**Exercise requirements**
Lines outside the range are not wanted. Give again exactly the lines between the line holding "<point>277,37</point>" and the line holding "<point>262,156</point>", inclusive, from the listing below.

**Exercise data**
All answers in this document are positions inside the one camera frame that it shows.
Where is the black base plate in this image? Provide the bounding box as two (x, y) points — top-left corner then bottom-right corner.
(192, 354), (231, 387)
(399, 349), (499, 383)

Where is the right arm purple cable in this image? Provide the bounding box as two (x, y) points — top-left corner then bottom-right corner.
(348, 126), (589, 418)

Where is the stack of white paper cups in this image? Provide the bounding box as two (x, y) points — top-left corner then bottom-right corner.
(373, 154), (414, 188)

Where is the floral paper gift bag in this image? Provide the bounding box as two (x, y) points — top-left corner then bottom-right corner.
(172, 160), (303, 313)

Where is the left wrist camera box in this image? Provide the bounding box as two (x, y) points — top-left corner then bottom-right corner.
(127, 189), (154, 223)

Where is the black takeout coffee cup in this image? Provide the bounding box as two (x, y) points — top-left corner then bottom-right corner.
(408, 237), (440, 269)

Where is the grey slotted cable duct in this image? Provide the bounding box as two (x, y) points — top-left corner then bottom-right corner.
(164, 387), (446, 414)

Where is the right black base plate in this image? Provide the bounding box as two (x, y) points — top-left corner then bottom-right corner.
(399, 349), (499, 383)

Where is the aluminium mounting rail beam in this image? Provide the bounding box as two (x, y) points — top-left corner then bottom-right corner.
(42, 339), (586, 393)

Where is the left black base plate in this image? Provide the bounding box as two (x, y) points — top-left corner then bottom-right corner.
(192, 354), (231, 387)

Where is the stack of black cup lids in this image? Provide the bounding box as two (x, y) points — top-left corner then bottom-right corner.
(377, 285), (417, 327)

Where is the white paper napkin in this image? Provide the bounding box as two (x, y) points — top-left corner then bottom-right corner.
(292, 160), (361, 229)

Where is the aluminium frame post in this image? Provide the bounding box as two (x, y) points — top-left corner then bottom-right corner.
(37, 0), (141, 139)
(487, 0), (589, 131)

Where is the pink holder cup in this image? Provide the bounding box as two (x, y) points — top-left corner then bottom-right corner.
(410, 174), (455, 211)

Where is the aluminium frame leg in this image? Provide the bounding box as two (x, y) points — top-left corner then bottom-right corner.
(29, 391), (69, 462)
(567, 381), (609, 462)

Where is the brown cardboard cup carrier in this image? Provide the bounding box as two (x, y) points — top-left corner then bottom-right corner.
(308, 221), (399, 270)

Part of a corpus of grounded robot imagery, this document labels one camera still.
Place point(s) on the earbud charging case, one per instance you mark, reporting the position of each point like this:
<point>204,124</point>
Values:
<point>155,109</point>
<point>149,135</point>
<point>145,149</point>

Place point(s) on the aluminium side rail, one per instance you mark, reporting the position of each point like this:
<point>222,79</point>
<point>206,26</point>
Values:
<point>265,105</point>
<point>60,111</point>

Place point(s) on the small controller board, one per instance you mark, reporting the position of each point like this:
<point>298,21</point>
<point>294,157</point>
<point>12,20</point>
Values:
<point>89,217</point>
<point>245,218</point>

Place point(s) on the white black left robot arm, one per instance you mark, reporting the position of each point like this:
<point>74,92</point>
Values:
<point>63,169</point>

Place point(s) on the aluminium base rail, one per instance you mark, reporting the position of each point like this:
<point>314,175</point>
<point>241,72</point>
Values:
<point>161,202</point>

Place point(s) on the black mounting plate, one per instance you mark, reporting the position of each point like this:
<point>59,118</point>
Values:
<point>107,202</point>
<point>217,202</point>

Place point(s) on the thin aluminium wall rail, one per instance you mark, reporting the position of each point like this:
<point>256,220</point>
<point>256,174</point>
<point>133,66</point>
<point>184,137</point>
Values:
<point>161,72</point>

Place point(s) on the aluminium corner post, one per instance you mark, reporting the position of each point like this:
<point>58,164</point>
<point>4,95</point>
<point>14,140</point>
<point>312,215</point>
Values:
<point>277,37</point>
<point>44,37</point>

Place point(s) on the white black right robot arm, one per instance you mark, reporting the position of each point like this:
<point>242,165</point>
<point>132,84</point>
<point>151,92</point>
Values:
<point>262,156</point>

* * *

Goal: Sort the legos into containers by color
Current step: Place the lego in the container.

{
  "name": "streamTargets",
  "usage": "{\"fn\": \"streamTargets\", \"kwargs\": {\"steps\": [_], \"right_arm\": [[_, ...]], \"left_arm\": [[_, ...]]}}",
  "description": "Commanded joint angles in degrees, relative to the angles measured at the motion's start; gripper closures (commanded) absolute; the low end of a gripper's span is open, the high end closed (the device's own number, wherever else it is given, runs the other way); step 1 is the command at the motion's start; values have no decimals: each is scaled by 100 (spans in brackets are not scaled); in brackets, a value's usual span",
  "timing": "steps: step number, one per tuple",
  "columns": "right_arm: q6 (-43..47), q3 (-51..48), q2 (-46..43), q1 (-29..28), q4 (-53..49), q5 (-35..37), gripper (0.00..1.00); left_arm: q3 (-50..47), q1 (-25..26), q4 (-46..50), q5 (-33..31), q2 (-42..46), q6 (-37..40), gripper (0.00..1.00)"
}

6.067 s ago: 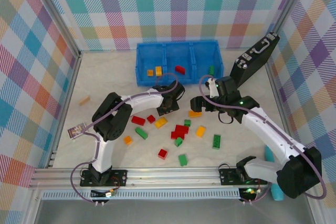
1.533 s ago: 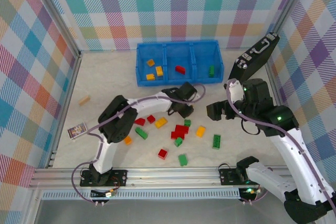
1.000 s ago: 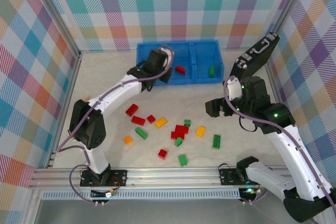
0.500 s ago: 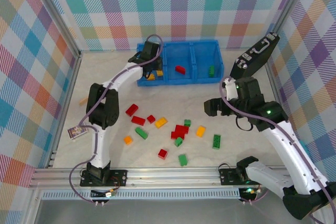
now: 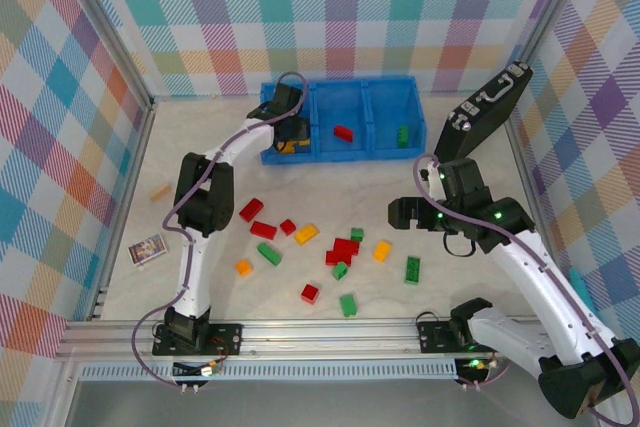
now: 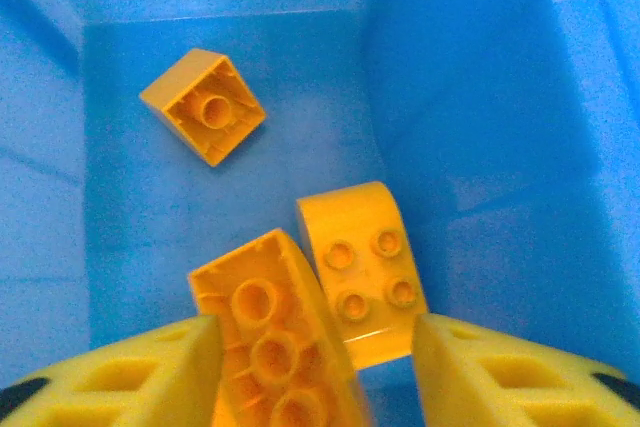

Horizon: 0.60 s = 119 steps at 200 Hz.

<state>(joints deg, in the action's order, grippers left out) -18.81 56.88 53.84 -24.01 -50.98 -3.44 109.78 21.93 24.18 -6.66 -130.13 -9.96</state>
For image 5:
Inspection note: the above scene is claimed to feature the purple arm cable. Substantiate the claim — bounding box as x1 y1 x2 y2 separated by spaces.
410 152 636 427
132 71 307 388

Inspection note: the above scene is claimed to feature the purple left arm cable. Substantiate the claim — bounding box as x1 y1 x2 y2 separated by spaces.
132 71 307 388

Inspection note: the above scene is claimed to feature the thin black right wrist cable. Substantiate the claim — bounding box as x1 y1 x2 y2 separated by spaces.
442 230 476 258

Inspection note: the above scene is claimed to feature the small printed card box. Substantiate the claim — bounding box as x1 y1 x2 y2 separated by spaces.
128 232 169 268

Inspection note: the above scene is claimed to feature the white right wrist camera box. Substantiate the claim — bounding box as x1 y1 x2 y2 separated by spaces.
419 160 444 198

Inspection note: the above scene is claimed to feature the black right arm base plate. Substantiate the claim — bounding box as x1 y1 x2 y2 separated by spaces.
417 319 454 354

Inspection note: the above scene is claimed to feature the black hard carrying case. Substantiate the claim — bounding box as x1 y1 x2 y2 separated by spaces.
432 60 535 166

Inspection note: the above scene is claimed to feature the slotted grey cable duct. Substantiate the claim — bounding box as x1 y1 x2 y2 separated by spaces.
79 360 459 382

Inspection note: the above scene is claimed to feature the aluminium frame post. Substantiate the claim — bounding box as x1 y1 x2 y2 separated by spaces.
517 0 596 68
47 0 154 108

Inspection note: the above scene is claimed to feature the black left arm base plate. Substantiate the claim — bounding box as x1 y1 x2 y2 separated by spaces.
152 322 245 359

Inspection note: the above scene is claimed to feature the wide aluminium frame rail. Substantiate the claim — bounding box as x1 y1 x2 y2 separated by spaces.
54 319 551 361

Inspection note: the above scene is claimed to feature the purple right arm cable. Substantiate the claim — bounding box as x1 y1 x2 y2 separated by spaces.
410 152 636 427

* * *

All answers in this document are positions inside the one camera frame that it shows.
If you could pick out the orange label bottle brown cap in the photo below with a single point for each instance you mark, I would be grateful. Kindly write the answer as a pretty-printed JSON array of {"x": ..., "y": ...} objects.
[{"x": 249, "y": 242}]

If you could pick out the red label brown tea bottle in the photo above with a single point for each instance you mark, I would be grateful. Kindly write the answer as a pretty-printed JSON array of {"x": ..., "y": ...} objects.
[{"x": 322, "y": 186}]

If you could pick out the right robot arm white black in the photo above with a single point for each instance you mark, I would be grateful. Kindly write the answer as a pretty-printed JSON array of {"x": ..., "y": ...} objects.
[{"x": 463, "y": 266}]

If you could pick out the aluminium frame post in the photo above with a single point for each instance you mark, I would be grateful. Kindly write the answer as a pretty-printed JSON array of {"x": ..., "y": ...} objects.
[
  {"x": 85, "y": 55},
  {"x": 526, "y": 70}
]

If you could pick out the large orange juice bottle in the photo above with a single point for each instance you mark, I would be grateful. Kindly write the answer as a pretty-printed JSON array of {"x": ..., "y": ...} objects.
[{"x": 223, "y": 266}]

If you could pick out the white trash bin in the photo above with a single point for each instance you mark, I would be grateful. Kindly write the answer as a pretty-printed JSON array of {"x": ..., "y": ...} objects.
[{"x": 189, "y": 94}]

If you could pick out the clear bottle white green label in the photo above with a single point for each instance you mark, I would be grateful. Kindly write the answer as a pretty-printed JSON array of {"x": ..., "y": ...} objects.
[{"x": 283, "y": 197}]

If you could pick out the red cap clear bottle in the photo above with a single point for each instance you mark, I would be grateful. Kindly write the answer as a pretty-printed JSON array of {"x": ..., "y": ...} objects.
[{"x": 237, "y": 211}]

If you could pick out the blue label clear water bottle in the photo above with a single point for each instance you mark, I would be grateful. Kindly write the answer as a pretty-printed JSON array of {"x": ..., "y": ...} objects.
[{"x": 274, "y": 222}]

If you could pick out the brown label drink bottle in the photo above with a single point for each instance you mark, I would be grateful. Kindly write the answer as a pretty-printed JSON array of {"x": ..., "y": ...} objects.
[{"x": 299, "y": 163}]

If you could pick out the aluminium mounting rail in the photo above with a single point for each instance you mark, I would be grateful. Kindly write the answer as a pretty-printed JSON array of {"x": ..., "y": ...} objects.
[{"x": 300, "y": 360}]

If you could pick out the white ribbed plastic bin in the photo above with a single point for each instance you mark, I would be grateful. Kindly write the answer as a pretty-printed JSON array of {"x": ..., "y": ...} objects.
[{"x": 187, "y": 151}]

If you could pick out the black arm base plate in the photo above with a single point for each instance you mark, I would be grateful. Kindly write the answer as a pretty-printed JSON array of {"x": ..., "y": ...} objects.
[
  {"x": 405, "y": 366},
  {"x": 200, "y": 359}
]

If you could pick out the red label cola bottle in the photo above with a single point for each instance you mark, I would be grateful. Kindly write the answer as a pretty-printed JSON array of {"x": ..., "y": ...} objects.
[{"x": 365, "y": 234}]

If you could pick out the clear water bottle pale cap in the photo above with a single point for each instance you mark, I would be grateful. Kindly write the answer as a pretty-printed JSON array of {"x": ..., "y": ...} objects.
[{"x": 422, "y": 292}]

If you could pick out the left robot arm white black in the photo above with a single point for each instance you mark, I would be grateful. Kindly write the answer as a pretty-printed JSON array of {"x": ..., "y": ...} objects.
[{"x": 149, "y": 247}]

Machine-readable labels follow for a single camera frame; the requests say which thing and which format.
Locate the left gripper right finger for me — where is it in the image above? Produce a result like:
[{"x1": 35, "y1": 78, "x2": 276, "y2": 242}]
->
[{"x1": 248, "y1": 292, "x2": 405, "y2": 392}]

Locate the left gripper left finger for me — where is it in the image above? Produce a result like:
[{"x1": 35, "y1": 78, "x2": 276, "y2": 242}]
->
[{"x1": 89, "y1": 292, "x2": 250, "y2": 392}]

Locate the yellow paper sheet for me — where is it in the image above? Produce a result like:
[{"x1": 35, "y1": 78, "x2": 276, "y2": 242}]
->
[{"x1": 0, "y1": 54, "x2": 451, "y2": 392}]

**Task result**
<point>277,37</point>
<point>44,37</point>

Place point(s) on the white black right robot arm, one per instance you mark, reporting the position of each point like this:
<point>242,165</point>
<point>132,84</point>
<point>151,92</point>
Values:
<point>262,156</point>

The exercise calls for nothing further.